Directions for this task — In the copy, include every record below exactly as it appears, but no pictures.

Records from a data collection
··········

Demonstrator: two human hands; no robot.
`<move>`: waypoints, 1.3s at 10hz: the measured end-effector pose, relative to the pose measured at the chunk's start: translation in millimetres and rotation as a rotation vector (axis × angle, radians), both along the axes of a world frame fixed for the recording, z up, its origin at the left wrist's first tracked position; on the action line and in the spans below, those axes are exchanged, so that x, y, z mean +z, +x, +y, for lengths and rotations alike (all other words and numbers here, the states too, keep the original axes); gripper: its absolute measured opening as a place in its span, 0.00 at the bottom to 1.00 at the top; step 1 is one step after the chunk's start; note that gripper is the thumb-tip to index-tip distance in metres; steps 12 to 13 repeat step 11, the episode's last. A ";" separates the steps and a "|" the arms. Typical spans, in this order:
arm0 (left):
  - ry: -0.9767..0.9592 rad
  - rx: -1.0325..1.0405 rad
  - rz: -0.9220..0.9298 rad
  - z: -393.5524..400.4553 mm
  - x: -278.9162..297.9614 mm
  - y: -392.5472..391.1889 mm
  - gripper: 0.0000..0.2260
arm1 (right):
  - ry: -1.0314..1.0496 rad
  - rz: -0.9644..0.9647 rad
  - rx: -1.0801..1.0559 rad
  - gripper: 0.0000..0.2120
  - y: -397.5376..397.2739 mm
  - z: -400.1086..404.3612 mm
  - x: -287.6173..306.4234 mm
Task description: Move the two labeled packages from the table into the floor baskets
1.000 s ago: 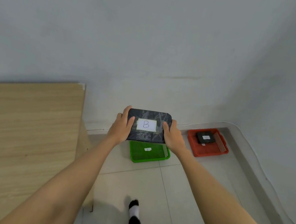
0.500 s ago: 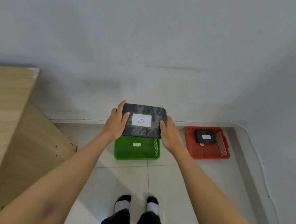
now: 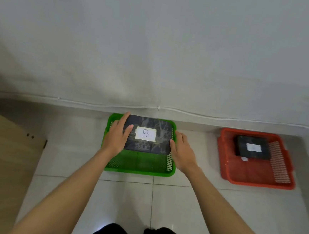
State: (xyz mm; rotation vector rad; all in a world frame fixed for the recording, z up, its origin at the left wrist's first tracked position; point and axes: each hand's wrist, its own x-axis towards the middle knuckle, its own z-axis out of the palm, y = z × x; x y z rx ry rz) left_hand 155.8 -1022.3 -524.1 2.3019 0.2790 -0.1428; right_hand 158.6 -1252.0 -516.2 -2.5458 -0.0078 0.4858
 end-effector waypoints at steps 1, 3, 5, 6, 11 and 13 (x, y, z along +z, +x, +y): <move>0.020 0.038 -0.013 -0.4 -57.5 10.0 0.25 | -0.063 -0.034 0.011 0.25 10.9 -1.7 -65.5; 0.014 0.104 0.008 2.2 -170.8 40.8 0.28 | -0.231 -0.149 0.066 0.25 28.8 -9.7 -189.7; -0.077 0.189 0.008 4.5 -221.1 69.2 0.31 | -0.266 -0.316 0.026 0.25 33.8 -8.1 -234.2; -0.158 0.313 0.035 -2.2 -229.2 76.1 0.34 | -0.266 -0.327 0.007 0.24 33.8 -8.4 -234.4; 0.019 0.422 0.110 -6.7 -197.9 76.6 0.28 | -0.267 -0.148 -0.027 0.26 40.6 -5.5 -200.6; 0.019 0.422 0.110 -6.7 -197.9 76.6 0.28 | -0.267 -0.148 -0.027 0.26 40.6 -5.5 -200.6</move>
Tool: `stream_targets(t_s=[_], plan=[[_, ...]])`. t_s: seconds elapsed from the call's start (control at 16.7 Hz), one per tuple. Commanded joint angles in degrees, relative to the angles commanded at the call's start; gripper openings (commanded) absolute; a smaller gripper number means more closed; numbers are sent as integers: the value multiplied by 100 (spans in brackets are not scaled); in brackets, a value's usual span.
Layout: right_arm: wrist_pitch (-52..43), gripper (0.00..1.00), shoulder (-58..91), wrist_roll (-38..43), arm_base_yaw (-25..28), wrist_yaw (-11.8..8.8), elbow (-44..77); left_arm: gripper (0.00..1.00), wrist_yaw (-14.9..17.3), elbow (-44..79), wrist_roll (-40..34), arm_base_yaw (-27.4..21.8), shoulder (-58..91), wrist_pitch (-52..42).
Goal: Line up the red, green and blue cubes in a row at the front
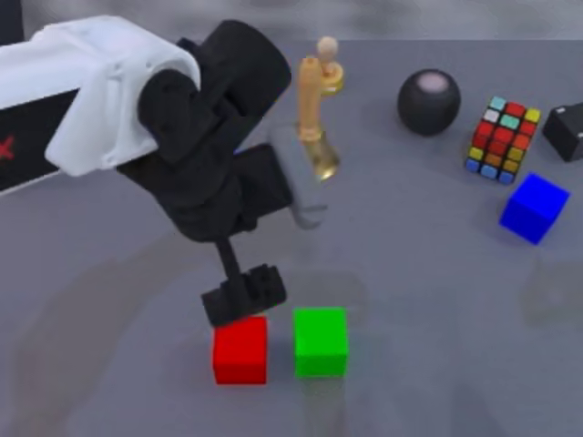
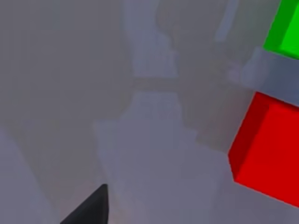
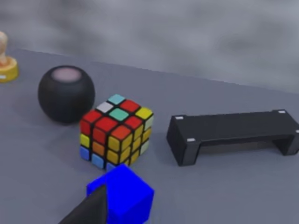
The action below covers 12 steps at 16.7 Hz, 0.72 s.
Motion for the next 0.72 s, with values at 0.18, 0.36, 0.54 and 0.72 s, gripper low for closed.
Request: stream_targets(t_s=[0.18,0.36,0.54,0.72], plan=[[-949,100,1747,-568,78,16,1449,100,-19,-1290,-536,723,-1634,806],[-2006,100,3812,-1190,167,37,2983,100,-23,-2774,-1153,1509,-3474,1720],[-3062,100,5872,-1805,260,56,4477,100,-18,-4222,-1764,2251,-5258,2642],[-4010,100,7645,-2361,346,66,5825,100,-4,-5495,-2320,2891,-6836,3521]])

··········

Your solution —
Demonstrator: two human hands; no robot.
`<move>`: waypoints, 1.3s at 10hz: the measured end-effector pose, relative to the pose measured at the chunk's start: translation in millimetres and rotation as a rotation vector (axis × angle, radians), both along the axes of a world frame fixed for the recording, z up, its origin at the left wrist's first tracked position; on the action line and in the spans below, those axes are exchanged, so that x, y, z mean +z, +x, +y, for lengths and rotations alike (all other words and numbers here, the states too, keep the original axes); gripper: its absolute measured opening as a place in its span, 0.00 at the bottom to 1.00 at the top; step 1 is one step after the chunk's start; note that gripper is the thumb-tip to index-tip distance in metres; steps 12 to 13 repeat step 11, the episode's last. A ";" separates the steps and a "|" the arms. Typical spans, in this order:
arm0 (left):
  - ry: -0.9767..0.9592 rad
  - rx: -1.0325..1.0405 rad
  - rz: -0.9220..0.9298 rad
  - z: -393.5524..400.4553 mm
  - x: -278.9162..297.9614 mm
  - y: -392.5472..391.1889 mm
  - gripper: 0.0000..0.2260
arm1 (right):
  - ry: -1.0314..1.0496 rad
  - rz: -0.9644..0.9647 rad
  - rx: -1.0801..1.0559 rad
  - gripper: 0.0000..0.2120
  - y: -397.5376..397.2739 mm
  - z: -400.1086..404.3612 mm
  - x: -287.6173..306.4234 mm
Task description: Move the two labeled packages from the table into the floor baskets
1.000 s ago: 
0.500 s ago: 
now: 
State: (xyz mm; rotation vector rad; all in a world frame fixed for the recording, z up, its origin at the left wrist's first tracked position; point and axes: each hand's wrist, its own x-axis towards the middle knuckle, its own z-axis out of the palm, y = z × x; x y z rx ry rz) left_hand 155.8 -1022.3 -524.1 2.3019 0.2790 -0.1428; right_hand 158.6 -1252.0 -516.2 -2.5458 -0.0078 0.4858
 end-effector waypoints at steps 1, 3, 5, 6, 11 and 13 (x, y, z along +z, +x, +y): <move>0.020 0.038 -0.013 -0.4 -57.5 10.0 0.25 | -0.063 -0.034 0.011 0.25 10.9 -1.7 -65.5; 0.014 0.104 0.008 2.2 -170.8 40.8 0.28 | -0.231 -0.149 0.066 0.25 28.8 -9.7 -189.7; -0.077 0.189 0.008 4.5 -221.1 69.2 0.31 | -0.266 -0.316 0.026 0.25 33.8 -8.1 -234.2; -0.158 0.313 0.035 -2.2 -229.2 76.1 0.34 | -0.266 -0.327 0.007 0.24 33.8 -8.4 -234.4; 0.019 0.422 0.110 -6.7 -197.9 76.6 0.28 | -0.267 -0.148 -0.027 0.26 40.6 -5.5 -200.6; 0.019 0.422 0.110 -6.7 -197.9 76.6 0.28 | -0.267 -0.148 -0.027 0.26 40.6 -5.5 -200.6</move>
Tool: `stream_targets(t_s=[_], plan=[[_, ...]])`. t_s: seconds elapsed from the call's start (control at 16.7 Hz), one per tuple. Commanded joint angles in degrees, relative to the angles commanded at the call's start; gripper openings (commanded) absolute; a smaller gripper number means more closed; numbers are sent as integers: the value multiplied by 100 (spans in brackets are not scaled); in brackets, a value's usual span.
Layout: right_arm: wrist_pitch (-52..43), gripper (0.00..1.00), shoulder (-58..91), wrist_roll (-38..43), arm_base_yaw (-25..28), wrist_yaw (-11.8..8.8), elbow (-44..77); left_arm: gripper (0.00..1.00), wrist_yaw (-14.9..17.3), elbow (-44..79), wrist_roll (-40..34), arm_base_yaw (-27.4..21.8), shoulder (-58..91), wrist_pitch (-52..42).
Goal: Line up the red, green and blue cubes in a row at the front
The action below covers 12 steps at 16.7 Hz, 0.72 s.
Motion for the next 0.72 s, with values at 0.18, 0.36, 0.54 and 0.72 s, gripper low for closed.
Request: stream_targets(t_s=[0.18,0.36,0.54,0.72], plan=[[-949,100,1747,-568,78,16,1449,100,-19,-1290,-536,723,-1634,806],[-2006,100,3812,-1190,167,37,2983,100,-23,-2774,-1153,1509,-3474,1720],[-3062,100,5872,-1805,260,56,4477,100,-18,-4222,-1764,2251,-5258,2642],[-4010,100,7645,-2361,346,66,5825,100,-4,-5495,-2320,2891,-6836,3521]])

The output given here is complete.